Thursday, July 6, 2017

Life Preserver

Officer Jeronimo Yanez shot and killed Philando Castile following a traffic stop (http://www.kare11.com/news/yanez-trial-week-2/445870511).  A jury recently found him not guilty.  You’ve probably seen the video taken by Castile’s girlfriend seconds after Castile was shot by Yanez. 

Following the trial which found Officer Yanez not guilty of manslaughter, the St. Anthony’s police released the voice and cam recorded video of the shooting.  In retrospect, the girlfriend’s and police department video make for a unique inside view of the razor edge of stress created in any shooting. I'm sure you can find it on You Tube or at "Breach Bang Clear" http://www.breachbangclear.com/philando-castile-verdict-not-a-victory-for-law-enforcement/ .


I think it’s a bad shooting.  I firmly believe the girlfriend’s videoing and on-line posting kept her alive.  I can’t help wonder if Yanez had wondered if it would be better if nobody survived in the front seat.  But these are just my opinions, a third party internet quarterback.

I can’t help suspect it would have gone better if Castile had handled the stop better. 

I’m not blaming the victim.  The Minnesota’s CCW training may have let him down.  The text I saw of their dialog has Castile attempting to explain he has a license and is carrying concealed.  He starts his explanation too late in the interview and seems to be attempting to follow previously given instructions when he is shot.

I want to tell, recommend, suggest, command you to follow this dialog and behavior as close and as soon as possible in any traffic stop.  It can make a difference between getting shot and getting a ticket.

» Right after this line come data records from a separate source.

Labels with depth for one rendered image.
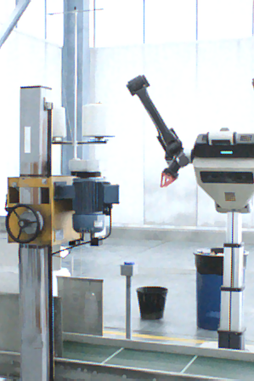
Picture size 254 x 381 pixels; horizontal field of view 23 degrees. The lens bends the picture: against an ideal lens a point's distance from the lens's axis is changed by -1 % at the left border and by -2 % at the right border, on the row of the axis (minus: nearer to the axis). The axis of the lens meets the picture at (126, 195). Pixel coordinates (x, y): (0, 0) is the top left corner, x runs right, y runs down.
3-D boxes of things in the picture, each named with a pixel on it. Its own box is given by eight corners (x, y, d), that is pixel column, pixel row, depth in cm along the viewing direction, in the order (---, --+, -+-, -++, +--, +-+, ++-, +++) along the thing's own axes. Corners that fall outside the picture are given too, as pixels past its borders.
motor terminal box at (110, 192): (119, 208, 302) (119, 183, 302) (120, 209, 292) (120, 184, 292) (101, 208, 301) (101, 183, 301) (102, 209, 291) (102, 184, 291)
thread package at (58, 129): (70, 139, 321) (71, 105, 321) (58, 138, 308) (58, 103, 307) (45, 139, 327) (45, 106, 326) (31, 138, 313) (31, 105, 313)
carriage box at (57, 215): (83, 238, 319) (83, 175, 318) (52, 247, 288) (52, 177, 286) (40, 235, 328) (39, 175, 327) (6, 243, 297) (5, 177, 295)
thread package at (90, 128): (121, 139, 313) (121, 104, 312) (108, 138, 298) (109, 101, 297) (90, 139, 319) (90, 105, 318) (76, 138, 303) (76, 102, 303)
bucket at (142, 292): (172, 314, 586) (172, 287, 584) (162, 321, 558) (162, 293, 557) (142, 311, 596) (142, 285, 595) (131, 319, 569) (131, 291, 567)
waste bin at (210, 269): (251, 320, 560) (253, 248, 557) (240, 335, 513) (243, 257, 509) (200, 316, 578) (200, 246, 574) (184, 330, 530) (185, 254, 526)
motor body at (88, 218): (110, 230, 301) (110, 178, 300) (97, 234, 287) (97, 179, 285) (81, 230, 306) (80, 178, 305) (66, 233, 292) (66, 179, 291)
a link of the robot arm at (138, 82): (138, 71, 330) (122, 80, 330) (143, 73, 317) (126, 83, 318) (179, 141, 345) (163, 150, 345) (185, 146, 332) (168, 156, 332)

When stopped, roll down the driver’s window an inch.  Leave your seatbelt on.  If it is night, turn the interior lights on.  In any case, grab the top of the steering wheel with both hands.  This is your life preserver so never let go until you are instructed by the police officer.

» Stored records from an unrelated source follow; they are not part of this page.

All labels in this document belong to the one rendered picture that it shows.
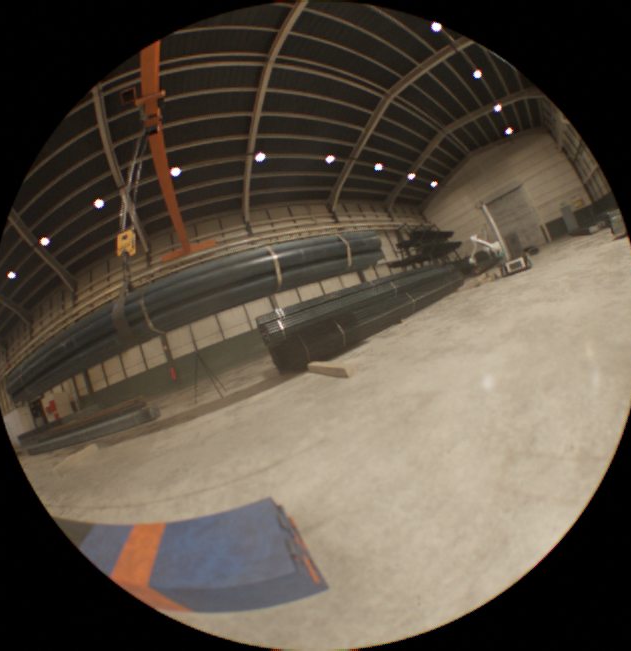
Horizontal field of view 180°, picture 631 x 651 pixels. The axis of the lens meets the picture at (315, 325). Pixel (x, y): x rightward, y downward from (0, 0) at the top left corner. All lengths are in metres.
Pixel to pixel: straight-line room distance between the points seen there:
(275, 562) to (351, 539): 0.23
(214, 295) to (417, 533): 1.90
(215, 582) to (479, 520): 0.53
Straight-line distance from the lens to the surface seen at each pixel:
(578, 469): 0.68
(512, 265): 5.25
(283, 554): 0.45
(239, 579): 0.46
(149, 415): 4.07
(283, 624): 0.59
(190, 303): 1.86
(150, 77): 5.78
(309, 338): 2.96
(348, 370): 1.75
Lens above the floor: 0.52
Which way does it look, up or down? level
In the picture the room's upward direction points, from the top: 21 degrees counter-clockwise

Your passengers should be instructed to sit quietly with their hands folded in their laps and resist the urge to:
Scratch,
Inject themselves into the conversation,
Make any movement.
They should respond to questions with the simplest and shortest answer possible.  Be polite, it is free and goes a long way.

The police officer will approach and most will stop behind the car’s pillar or behind you, the driver.  Just look straight out the front window.

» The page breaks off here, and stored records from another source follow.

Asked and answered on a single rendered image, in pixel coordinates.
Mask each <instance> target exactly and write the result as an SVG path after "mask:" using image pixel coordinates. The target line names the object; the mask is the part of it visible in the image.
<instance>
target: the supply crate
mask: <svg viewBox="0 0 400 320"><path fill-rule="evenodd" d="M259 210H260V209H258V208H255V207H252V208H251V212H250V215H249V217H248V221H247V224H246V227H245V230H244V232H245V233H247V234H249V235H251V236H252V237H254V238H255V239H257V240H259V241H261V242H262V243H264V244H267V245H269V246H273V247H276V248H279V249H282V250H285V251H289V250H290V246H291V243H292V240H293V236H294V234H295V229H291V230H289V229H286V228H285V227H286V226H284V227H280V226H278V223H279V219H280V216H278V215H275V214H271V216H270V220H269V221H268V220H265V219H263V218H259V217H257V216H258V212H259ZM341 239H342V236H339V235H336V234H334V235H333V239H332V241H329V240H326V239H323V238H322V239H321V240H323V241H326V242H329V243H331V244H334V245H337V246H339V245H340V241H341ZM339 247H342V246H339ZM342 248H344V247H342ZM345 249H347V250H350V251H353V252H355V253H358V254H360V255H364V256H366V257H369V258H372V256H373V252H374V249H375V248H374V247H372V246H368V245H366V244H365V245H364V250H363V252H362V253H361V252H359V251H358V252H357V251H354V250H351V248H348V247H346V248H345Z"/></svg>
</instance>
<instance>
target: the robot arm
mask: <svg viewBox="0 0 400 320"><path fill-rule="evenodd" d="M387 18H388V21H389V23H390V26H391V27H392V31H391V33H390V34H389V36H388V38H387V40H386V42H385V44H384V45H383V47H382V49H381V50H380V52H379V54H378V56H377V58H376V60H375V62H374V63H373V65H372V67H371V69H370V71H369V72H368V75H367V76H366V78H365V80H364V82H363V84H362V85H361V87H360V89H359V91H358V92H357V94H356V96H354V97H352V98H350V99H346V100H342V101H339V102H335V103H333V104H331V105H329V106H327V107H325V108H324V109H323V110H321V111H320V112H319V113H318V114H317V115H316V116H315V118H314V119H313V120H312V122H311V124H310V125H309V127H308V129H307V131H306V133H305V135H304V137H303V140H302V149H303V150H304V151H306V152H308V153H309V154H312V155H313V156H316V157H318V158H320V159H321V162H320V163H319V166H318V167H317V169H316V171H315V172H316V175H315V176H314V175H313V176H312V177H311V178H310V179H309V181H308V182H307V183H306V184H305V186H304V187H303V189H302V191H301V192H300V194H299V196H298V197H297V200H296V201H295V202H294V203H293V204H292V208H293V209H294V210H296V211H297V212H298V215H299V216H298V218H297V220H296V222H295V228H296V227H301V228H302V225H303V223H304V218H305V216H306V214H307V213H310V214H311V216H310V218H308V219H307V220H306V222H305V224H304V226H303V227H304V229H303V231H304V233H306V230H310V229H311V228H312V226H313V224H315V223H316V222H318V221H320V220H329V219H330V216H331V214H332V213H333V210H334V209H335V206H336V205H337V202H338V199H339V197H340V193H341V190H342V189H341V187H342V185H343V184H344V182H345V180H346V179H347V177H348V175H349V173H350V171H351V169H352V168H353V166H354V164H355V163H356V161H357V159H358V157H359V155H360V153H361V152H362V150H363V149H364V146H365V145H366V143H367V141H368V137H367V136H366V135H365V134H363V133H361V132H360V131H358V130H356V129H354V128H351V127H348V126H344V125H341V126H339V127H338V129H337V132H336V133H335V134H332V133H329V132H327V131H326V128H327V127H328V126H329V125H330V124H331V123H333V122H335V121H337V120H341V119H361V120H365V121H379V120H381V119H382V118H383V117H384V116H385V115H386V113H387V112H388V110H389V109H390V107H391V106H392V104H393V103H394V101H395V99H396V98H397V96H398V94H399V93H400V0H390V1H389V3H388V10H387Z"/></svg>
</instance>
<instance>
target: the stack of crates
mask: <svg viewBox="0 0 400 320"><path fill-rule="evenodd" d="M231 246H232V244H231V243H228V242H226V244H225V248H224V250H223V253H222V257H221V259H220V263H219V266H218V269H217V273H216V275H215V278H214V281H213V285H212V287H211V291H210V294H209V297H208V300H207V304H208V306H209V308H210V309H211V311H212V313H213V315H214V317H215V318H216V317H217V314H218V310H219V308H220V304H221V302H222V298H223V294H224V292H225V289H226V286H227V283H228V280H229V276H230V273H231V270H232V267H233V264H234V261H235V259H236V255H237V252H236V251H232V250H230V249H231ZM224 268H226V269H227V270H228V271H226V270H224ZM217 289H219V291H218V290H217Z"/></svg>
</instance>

As some point the officer will either inform you why you were stopped or ask you do you know why you were stopped.  Answer him with the truth and then add:

“Officer, I have a permit to legally carry a firearm and I am doing so.  How do you want to handle it?”

I strongly urge you to say almost the same thing if you have a license but are not carrying, because your license plate is linked with that information.  The officer will be wondering about your gun status and why you’re not informing him of it.  Say:

“Officer, I have a permit to legally carry a firearm, but I am not doing so.”

Honestly, you will run into wiseass cops who will jerk you around at some point.  Just put up with it with your hands on the steering wheel until he tells you to do something.  Follow his instructions.

I carry on my right side, so my wallet goes into my left rear pocket. Follow that pattern.  The wallet goes on the opposite side as the gun.  Don’t dig for wallet, insurance card, or vehicle registration while you’re waiting for the officer to approach you.  It makes them nervous and increased tension can kill.

When I take the wallet out, I do so slowly, holding it with my finger tips and take it slowly to the steering wheel so it and my hands are highly visible.  Using the wheel for support, I open the wallet, remove what the officer has asked for and place the wallet on the top of the dash.  Hand him the card through the inch opening in your window.

We could go through all the important features, why I leave my seatbelt on, why I don’t make eye contact, why I use the words I do.  It’s pretty simple.  Just remember the first rule of police work:
“The officer gets to go home at the end of his or her shift.”

Anything you can do to assure the person standing on the other side of the window that this rule will remain unflexed and in pristine condition will simplify your encounter with the gatekeeper to the legal system.


Remember, you’re being recorded and you don’t want to be the star of the next don’t-do-it video.   Think about it.